Exporting a terminology to JSON
To produce a json
file out of a terminology with TermSuite, use:
- option
--json
if you are operating with the command line, - JsonExporter if you are operating with the Java API,
- Export to JSON… from the menu of the terminology editor if you are operating with the graphical user interface of TermSuite,
File structure
Overview
{
"metadata" : { ... },
"input_sources" : { ... },
"words" : [ ... ],
"terms" : [ ... ],
"relations" : [ ... ],
"occurrences" : [ ... ]
}
metadata
The key metadata
holds general information about the current terminology:
"metadata" : {
"name" : "txt-en-2017-07-19_14-14-22",
"lang" : "en",
"occurrence_storage" : "embedded",
"wordsNum" : 368322,
"spottedTermsNum" : 226145
}
occurrence_storage
Two possible values:
- embedded: means that the term occurrences are contained in the current JSON file at the key
occurrences
, - disk: means that the term occurrences are contained in a separate file of the file system. The path to this path is given by the key
persistent_store_path
.
input_sources
The key input_sources
maps all documents’ pathes of the input corpus with a id:
Example:
"input_sources" : {
"1" : "/home/cram-d/Corpora/TS/wind-energy/English/txt/file-1.txt",
"2" : "/home/cram-d/Corpora/TS/wind-energy/English/txt/file-2.txt",
"3" : "/home/cram-d/Corpora/TS/wind-energy/English/txt/file-3.txt",
"4" : "/home/cram-d/Corpora/TS/wind-energy/English/txt/file-4.txt",
"5" : "/home/cram-d/Corpora/TS/wind-energy/English/txt/file-5.txt",
...
}
words
The key words
is an array that contains all morphological information about words contained in terms. Words are identified with the unique key lemma
. See TermSuite data model for more information on how words interact with terms.

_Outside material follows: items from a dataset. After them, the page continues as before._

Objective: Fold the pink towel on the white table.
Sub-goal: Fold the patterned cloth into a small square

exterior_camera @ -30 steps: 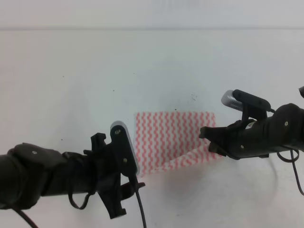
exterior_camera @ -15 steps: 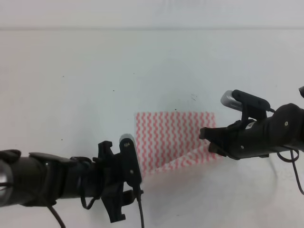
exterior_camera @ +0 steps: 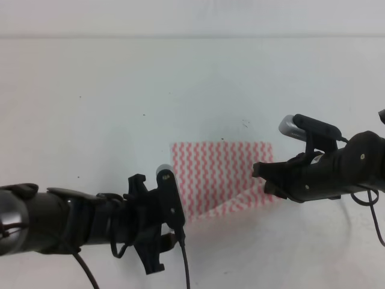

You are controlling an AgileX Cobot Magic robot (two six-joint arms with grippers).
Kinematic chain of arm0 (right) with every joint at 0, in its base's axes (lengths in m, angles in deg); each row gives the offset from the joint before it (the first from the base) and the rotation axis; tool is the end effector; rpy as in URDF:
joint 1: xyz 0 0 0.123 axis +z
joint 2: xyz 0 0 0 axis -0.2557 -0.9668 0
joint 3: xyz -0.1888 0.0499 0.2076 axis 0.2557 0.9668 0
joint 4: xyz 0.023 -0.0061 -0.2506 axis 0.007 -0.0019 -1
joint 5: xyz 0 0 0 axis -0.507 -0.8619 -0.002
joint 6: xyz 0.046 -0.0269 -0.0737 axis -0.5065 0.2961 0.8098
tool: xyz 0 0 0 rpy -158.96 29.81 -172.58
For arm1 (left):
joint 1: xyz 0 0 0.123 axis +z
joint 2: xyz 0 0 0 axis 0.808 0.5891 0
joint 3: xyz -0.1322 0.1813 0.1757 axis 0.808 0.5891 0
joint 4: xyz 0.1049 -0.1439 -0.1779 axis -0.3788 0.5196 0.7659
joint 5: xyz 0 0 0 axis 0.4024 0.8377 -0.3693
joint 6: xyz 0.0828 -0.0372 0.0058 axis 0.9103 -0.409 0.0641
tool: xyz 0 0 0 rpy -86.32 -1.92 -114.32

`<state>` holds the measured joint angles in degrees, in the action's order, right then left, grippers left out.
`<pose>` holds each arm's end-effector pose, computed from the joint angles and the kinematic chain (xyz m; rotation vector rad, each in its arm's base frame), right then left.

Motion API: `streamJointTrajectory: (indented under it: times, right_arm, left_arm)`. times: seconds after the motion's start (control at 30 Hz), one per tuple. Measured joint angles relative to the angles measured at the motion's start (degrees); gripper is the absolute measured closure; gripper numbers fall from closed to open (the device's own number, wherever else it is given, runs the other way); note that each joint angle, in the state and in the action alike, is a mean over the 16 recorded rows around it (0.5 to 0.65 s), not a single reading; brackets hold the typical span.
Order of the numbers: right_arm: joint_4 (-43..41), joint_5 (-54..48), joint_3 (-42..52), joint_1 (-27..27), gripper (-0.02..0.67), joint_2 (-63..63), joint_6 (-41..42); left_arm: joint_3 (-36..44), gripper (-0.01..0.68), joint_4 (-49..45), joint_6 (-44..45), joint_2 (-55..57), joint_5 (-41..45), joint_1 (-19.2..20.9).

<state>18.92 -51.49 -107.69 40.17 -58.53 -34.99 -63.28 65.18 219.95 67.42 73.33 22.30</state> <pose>0.2952 0.1556 0.1796 0.1807 2.6024 0.6140 0.2406 -0.1733 0.1381 1.6599 1.7928 -0.1587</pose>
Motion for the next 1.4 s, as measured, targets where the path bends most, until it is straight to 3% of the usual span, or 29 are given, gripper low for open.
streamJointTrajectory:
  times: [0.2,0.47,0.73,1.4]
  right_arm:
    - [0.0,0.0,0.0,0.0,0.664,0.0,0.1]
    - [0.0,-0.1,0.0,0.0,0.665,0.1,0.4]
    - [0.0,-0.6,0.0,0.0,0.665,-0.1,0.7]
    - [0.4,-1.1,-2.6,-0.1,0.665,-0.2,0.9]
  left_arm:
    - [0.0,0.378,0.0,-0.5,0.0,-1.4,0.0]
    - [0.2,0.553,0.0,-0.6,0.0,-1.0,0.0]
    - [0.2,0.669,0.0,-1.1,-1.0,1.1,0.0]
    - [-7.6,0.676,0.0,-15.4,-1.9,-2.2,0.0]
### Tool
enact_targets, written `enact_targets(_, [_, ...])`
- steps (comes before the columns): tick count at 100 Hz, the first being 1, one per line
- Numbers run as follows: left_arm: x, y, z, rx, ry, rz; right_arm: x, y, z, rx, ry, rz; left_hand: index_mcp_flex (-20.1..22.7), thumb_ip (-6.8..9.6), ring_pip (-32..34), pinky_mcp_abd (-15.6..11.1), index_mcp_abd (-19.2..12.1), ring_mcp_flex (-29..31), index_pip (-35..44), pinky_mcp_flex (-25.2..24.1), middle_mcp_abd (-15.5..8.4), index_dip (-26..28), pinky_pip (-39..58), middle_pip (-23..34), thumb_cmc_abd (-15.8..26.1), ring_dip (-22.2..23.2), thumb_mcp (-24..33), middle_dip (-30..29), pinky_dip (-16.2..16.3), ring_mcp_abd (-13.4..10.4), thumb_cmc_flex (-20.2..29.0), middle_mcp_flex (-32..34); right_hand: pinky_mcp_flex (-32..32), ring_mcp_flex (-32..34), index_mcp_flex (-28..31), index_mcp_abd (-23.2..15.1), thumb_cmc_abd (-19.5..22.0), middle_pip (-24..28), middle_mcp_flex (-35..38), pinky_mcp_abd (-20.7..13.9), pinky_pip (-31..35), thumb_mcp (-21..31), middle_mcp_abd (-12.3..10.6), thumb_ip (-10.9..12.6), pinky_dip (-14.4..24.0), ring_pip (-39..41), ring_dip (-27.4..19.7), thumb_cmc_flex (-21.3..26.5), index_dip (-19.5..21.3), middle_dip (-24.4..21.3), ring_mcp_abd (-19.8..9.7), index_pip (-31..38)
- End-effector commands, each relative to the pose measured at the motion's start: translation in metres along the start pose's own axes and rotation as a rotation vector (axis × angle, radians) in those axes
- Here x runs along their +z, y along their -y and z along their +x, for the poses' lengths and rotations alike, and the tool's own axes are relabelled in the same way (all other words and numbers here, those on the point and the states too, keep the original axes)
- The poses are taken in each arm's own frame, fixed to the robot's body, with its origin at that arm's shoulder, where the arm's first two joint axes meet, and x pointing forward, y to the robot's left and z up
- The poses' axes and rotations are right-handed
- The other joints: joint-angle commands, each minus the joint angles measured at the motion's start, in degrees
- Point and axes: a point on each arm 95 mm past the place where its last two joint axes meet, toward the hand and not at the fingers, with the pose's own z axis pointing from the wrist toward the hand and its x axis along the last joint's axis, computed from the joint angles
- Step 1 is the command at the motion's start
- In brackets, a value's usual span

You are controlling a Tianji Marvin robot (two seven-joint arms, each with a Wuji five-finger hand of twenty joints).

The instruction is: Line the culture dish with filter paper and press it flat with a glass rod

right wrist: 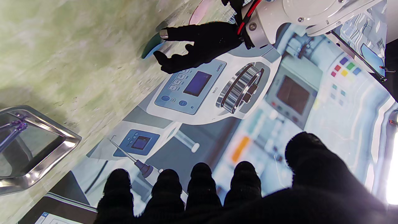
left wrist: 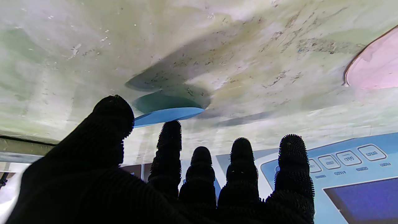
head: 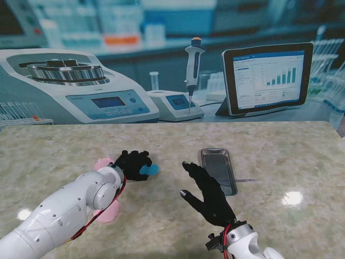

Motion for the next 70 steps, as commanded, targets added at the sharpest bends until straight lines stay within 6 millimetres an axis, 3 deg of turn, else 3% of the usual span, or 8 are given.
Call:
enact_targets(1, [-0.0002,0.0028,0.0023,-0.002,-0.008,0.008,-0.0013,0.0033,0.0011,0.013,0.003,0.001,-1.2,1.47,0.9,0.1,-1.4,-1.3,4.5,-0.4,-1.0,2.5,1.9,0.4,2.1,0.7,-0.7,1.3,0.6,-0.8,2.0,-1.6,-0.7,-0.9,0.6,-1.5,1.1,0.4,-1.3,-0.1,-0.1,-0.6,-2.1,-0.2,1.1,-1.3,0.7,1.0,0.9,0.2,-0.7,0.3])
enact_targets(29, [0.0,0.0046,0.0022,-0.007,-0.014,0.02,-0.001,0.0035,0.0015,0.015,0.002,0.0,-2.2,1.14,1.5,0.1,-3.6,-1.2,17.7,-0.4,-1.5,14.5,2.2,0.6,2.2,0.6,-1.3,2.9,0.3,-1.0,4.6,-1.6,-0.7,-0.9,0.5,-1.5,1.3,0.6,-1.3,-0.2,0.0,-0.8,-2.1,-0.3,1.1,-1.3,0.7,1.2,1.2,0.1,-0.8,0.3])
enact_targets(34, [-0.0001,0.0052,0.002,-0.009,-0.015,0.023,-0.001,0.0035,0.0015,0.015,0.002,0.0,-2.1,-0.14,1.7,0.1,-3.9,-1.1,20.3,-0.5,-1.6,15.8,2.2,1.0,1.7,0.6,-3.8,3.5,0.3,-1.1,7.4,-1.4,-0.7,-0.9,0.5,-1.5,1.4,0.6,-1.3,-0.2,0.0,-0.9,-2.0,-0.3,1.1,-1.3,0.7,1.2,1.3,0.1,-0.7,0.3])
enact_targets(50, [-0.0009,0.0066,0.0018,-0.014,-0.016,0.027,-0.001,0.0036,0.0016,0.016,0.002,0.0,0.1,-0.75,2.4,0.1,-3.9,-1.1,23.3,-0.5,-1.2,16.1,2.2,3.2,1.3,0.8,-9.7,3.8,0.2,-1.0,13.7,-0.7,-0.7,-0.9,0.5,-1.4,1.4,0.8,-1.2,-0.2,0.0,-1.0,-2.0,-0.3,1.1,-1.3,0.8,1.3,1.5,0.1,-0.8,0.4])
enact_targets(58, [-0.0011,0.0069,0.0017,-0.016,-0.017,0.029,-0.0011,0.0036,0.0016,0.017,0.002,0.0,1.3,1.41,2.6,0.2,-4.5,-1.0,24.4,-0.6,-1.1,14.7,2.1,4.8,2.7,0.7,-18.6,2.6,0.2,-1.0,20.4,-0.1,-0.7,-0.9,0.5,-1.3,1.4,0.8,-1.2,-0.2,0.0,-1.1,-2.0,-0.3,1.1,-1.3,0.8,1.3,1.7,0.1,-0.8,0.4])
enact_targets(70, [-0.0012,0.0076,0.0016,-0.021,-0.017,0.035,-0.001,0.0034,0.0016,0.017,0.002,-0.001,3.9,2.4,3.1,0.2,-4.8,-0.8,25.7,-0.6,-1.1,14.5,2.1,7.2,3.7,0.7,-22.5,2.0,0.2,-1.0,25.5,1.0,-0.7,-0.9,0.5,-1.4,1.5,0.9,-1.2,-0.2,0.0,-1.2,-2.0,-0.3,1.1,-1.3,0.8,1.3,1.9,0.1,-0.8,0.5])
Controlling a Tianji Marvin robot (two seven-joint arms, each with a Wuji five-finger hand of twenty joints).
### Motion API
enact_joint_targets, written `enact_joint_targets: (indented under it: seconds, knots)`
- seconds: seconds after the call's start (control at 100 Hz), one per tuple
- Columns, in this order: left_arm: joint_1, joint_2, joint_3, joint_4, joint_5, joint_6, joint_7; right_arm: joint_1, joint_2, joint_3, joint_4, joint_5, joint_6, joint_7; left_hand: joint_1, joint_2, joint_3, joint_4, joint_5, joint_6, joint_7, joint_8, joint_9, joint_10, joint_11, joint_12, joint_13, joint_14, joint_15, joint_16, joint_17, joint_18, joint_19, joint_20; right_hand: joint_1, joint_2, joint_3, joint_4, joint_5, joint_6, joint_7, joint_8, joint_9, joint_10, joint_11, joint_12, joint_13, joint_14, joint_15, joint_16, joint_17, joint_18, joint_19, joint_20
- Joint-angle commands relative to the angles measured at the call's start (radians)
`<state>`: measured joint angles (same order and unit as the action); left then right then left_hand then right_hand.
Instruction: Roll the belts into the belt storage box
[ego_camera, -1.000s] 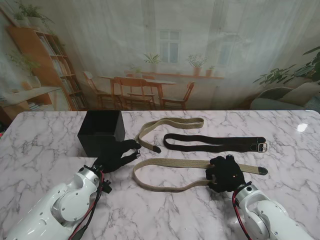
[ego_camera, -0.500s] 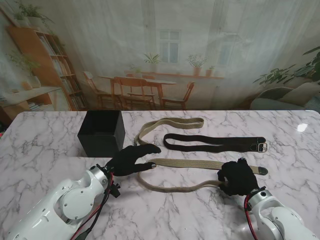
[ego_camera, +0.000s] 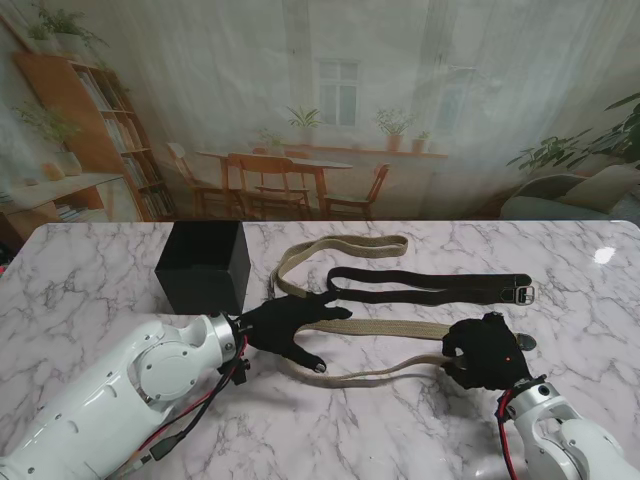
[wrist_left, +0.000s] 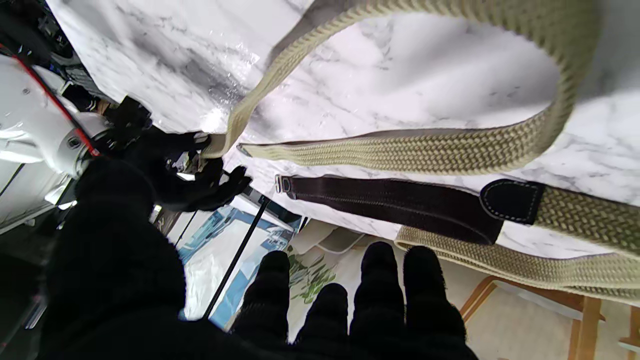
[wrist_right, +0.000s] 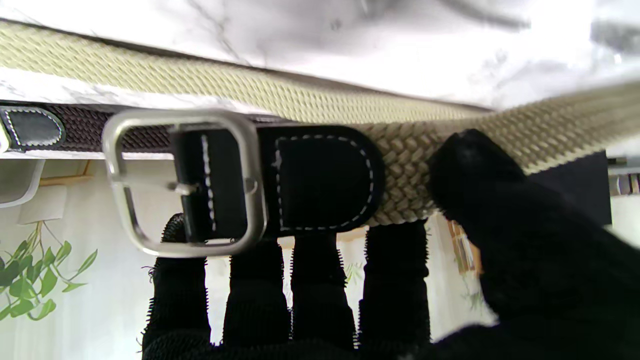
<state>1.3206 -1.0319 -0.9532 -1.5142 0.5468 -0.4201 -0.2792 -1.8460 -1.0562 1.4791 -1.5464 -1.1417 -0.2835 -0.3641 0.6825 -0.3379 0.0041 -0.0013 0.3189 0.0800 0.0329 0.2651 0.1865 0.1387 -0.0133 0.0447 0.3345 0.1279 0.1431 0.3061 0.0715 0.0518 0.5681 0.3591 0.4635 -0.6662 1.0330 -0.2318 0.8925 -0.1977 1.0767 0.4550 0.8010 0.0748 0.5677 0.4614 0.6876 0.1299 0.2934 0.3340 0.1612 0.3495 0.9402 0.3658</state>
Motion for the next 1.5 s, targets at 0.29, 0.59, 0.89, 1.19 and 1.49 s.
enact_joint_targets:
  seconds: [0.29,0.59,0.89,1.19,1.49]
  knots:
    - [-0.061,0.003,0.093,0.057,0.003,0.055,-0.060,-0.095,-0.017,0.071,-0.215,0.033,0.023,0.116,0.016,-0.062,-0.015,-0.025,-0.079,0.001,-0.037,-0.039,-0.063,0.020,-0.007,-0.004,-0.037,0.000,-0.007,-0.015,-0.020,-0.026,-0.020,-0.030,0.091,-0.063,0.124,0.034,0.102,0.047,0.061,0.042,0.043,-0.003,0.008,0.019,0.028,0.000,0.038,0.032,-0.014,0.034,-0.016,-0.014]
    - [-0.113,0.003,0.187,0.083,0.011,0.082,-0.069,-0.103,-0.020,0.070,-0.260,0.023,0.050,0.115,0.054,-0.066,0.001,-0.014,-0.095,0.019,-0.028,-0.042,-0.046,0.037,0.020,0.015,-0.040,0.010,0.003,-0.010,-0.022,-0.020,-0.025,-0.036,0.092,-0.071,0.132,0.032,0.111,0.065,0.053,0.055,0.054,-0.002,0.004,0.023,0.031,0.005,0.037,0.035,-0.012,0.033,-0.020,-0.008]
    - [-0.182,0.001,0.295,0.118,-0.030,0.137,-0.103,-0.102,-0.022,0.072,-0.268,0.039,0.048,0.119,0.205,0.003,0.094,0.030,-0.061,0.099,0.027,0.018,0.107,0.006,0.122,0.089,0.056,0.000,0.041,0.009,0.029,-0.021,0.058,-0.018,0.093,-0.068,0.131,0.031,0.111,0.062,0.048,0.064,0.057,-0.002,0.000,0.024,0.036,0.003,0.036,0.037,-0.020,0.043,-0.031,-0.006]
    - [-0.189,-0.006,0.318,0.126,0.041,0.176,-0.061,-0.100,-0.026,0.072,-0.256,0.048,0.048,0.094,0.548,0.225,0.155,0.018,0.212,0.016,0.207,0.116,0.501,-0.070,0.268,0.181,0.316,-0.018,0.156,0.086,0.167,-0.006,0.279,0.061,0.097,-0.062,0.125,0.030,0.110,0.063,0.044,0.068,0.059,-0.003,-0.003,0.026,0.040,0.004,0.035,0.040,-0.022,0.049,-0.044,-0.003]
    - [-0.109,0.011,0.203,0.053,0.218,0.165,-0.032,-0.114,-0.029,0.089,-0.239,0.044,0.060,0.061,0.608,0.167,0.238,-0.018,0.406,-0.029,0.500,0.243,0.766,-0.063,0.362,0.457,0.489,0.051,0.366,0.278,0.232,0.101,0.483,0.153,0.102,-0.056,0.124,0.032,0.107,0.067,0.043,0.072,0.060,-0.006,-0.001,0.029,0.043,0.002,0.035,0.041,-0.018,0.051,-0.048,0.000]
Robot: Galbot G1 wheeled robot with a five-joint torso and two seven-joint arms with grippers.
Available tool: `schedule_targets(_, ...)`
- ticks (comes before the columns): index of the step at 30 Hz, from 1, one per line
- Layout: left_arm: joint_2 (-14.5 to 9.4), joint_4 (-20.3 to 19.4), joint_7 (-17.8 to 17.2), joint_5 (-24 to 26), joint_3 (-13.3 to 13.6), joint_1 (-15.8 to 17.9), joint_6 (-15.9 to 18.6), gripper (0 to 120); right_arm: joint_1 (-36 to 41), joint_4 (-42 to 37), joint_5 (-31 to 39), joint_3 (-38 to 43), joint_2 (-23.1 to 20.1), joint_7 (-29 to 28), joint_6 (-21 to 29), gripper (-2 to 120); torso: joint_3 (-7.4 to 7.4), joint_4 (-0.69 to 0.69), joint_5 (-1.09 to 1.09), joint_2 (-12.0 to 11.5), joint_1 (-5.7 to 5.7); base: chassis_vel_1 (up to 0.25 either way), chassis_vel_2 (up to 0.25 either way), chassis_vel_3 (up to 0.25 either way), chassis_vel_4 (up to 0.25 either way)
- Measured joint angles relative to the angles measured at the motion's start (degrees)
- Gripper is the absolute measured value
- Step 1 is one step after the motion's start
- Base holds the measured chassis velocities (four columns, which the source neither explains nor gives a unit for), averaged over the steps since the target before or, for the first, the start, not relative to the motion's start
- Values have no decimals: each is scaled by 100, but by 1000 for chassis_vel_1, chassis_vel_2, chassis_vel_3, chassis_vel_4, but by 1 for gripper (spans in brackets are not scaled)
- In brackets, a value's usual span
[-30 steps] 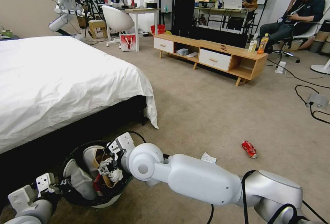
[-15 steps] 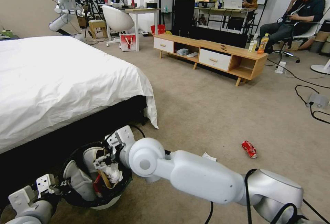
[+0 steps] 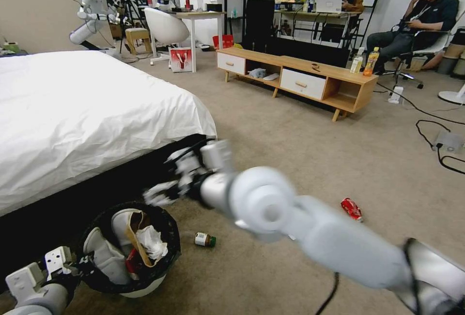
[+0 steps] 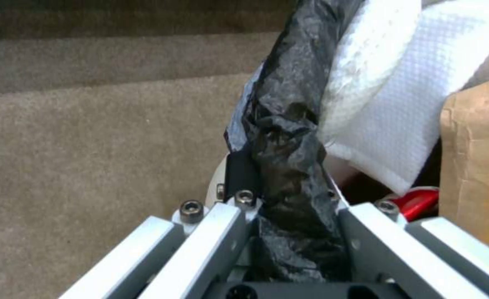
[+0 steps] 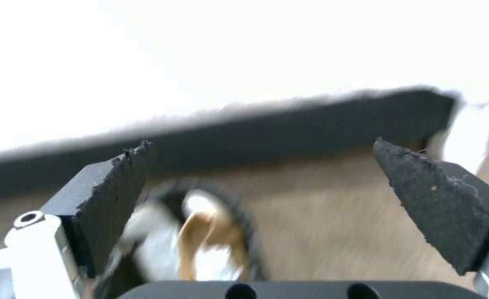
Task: Pick up the trash bin and place the garbage on the floor into it.
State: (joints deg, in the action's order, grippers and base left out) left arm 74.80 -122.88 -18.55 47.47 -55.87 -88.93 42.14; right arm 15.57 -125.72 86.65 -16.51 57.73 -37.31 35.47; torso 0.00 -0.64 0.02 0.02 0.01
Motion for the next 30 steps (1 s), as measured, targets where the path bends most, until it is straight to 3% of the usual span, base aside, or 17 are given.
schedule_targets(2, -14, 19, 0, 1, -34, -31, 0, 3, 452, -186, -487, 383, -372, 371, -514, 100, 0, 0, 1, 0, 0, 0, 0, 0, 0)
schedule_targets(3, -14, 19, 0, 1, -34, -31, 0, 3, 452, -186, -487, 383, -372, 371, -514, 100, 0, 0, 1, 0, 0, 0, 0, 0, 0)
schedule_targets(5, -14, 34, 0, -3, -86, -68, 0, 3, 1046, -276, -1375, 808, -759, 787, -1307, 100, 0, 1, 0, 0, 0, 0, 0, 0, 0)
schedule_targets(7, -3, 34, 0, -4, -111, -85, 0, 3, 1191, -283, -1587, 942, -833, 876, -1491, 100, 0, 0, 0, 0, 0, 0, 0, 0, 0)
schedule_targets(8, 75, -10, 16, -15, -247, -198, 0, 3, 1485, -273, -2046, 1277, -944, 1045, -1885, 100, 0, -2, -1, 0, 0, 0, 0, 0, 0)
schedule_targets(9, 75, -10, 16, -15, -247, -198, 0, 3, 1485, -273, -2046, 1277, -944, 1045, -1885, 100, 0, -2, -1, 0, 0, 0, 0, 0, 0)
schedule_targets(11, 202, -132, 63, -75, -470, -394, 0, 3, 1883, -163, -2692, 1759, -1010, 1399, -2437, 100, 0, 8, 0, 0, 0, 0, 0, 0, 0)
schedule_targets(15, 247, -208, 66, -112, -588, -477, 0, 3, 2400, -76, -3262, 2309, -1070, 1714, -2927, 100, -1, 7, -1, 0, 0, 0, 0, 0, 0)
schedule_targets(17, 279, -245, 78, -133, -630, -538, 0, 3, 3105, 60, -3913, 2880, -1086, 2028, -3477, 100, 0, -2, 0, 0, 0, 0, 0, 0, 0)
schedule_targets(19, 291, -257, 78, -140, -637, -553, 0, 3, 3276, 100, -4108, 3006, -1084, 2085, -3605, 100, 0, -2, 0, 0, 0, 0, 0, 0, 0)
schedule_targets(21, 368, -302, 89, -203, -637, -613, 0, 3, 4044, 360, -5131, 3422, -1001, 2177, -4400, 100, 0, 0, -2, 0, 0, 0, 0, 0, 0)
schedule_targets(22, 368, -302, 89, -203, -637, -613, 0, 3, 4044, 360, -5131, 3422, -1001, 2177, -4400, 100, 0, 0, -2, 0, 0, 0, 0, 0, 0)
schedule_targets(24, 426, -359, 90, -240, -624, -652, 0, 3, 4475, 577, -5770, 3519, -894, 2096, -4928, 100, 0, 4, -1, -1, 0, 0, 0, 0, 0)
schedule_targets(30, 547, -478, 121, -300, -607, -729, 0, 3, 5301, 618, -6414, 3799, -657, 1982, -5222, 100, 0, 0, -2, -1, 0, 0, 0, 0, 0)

Example with a word that is not a compound:
{
"lemma" : "energy",
"stem" : "energi"
}
Example with a compound word:
{
"lemma" : "highspeed",
"stem" : "highspe",
"compound_type" : "NATIVE",
"components" : [ {
"lemma" : "high",
"begin" : 0,
"end" : 5,
"substring" : "highs",
"neoAffix" : false
}, {
"lemma" : "pe",
"begin" : 5,
"end" : 9,
"substring" : "peed",
"neoAffix" : false
} ]
}
terms
The key terms
is an array that holds all terms contained in the terminology. Terms are identified by their unique key props.key
.
Example with term nn: wind energy
:
{
"props" : {
"rank" : 3,
"dFreq" : 32,
"fNorm" : 1.1240164855751218,
"gfNorm" : 3.477238863707884E-5,
"spec" : 4.509551591070845,
"freq" : 414,
"ortho" : 1.0,
"iFreq" : 87,
"ind" : 0.21014492753623187,
"pilot" : "wind energy",
"lemma" : "wind energy",
"tfIdf" : 12.9375,
"key" : "nn: wind energy",
"pattern" : "N N",
"rule" : "nn",
"swtSize" : 2,
"depth" : 2
},
"words" : [ {
"syn" : "N",
"swt" : true,
"lemma" : "wind"
}, {
"syn" : "N",
"swt" : true,
"lemma" : "energy"
} ]
}
- The key
props
holds in an array all properties of the current term. - The key
words
give the sequence of words that the current term is made of.- The sub key
lemma
points to the word object in the list of words and allows to retrieve the stem and the morphological composition of the word. - The sub key
syn
gives the syntactic label of the word for this term. - The sub key
swt
is true when the word taken with its syntactic label is a single-word term.
- The sub key
Example 1: the entry {"syn" : "N", "swt" : true, "lemma" : "wind"}
is also a single-word term because there is a entry n: wind
in the terminology.
Example 2: the term npn: storage of hydrogen
has the following words:
"words" : [ {
"syn" : "N",
"swt" : true,
"lemma" : "storage"
}, {
"syn" : "P",
"swt" : false,
"lemma" : "of"
}, {
"syn" : "N",
"swt" : true,
"lemma" : "hydrogen"
}
]
relations
The key terms
is an array that holds all type of links between terms. All relations are directed.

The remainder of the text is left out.